### About this exercise
Take every line from the listing below that includes "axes" and copy it.

|---|

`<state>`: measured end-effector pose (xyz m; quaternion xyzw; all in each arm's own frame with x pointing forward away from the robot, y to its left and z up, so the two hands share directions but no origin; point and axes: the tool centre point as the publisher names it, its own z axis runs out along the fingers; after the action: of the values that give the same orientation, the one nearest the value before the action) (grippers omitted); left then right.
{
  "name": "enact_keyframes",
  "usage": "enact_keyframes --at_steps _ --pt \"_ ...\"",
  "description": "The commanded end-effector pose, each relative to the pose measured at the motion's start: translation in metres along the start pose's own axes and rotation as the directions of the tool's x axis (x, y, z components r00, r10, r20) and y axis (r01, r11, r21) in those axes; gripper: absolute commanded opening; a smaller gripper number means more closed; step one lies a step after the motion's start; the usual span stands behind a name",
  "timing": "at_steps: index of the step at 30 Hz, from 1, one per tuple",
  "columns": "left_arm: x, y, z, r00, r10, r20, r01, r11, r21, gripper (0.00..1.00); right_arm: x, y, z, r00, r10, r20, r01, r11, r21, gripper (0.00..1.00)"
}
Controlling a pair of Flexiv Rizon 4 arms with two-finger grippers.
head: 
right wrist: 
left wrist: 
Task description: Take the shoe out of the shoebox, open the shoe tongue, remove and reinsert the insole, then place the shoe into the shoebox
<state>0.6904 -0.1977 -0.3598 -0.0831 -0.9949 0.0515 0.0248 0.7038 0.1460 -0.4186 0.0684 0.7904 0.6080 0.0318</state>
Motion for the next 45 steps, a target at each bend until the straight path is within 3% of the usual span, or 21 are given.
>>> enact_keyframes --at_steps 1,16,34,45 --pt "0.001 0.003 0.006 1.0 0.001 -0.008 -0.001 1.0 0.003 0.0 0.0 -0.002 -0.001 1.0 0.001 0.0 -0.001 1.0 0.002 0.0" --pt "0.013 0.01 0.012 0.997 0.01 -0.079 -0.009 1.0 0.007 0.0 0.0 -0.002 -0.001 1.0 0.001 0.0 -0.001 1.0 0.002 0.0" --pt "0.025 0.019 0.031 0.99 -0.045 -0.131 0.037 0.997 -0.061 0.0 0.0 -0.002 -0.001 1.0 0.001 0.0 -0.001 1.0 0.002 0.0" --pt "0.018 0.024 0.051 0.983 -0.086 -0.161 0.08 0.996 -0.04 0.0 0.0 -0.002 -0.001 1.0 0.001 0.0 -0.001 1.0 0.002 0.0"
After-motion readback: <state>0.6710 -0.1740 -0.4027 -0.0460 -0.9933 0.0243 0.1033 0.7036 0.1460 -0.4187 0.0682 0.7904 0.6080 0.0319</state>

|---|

### Output of the task
`<state>`: measured end-effector pose (xyz m; quaternion xyzw; all in each arm's own frame with x pointing forward away from the robot, y to its left and z up, so the two hands share directions but no origin; point and axes: the tool centre point as the publisher names it, its own z axis runs out along the fingers; after the action: of the values that give the same orientation, the one nearest the value before the action) (grippers omitted); left then right.
  "description": "The commanded end-effector pose, each relative to the pose measured at the motion's start: translation in metres along the start pose's own axes and rotation as the directions of the tool's x axis (x, y, z components r00, r10, r20) and y axis (r01, r11, r21) in those axes; gripper: absolute commanded opening; a smaller gripper number means more closed; step one lies a step after the motion's start; the usual span stands behind a name",

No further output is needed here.